▸ **REQUIREMENT**: An unchanged copy of all the lines below is expected, and it should contain no pictures.

====== SUPPLIED INFORMATION

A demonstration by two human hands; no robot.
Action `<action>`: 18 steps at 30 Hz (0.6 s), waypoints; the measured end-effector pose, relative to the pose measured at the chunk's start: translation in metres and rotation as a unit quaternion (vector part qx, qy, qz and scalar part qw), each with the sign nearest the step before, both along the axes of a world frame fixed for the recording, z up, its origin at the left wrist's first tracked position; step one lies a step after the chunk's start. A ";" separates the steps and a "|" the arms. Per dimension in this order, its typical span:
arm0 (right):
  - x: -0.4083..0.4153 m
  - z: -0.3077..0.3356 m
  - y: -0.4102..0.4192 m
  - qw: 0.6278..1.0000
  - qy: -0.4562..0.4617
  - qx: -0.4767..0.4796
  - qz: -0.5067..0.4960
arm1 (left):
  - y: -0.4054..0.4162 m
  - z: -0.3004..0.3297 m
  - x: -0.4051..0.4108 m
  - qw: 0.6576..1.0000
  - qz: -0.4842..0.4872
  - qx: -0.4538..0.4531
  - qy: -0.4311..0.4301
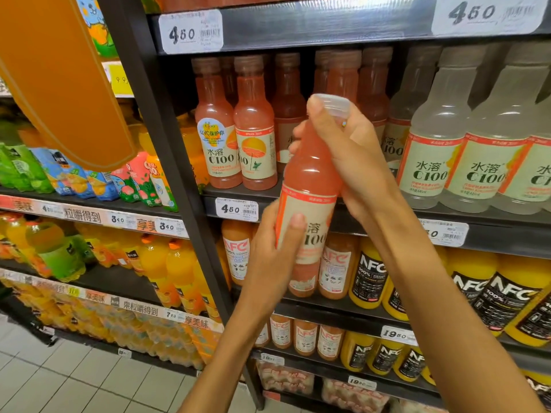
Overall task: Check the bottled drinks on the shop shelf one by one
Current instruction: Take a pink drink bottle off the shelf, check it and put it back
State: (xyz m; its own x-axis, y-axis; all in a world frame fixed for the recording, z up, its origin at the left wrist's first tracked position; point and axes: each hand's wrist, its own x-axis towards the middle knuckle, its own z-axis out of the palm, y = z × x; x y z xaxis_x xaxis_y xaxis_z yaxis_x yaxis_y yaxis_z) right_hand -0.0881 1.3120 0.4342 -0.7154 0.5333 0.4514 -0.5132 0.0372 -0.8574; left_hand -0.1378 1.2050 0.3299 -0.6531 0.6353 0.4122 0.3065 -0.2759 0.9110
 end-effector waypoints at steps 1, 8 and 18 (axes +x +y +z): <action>-0.003 0.003 -0.001 1.000 -0.005 -0.002 -0.018 | 0.003 0.001 -0.002 0.999 0.022 -0.004 0.028; -0.025 0.027 0.005 0.989 0.002 0.088 -0.121 | 0.032 0.015 -0.039 0.989 0.100 -0.004 0.112; -0.053 0.022 0.022 0.958 -0.042 0.245 -0.142 | 0.057 0.008 -0.062 0.995 0.082 0.053 -0.011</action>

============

▸ **ANSWER AREA**:
A demonstration by two human hands; no robot.
Action `<action>`: 18 steps at 30 Hz (0.6 s), waypoints; the measured end-effector pose, relative to the pose measured at the chunk's start: translation in metres and rotation as a unit quaternion (vector part qx, qy, qz and scalar part qw), each with the sign nearest the step before, both along the axes of a world frame fixed for the recording, z up, its origin at the left wrist's first tracked position; step one lies a step after the chunk's start. A ";" separates the steps and a "|" the arms. Per dimension in this order, its typical span:
arm0 (right):
  - x: -0.4083..0.4153 m
  - z: -0.3077..0.3356 m
  - y: -0.4102..0.4192 m
  - qw: 0.6278..1.0000
  - qy: -0.4562..0.4617
  - qx: -0.4767..0.4796
  - qz: -0.5067..0.4960
arm1 (left):
  - y: -0.4054..0.4162 m
  - z: -0.3004..0.3297 m
  - x: -0.4051..0.4108 m
  - qw: 0.6576..1.0000
  - qz: -0.4842..0.4872
  - qx: -0.4538..0.4531
  - qy: -0.4311..0.4301
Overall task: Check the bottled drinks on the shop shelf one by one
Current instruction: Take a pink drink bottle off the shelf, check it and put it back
State: (xyz m; its own x-axis, y-axis; all in a world frame fixed for the recording, z up, its origin at the left wrist's first tracked position; point and axes: each hand's wrist, its own x-axis towards the middle knuckle, its own z-axis out of the palm, y = z × x; x y z xaxis_x xaxis_y xaxis_z yaxis_x yaxis_y yaxis_z) right_hand -0.0881 1.3120 0.4342 -0.7154 0.5333 0.4514 -0.5132 0.0372 -0.8574; left_hand -0.1378 1.2050 0.3299 -0.6531 0.6353 0.4122 0.3065 -0.2759 0.9110
 end-effector waypoints at steps 1, 8 and 18 (axes +x +y +z): <action>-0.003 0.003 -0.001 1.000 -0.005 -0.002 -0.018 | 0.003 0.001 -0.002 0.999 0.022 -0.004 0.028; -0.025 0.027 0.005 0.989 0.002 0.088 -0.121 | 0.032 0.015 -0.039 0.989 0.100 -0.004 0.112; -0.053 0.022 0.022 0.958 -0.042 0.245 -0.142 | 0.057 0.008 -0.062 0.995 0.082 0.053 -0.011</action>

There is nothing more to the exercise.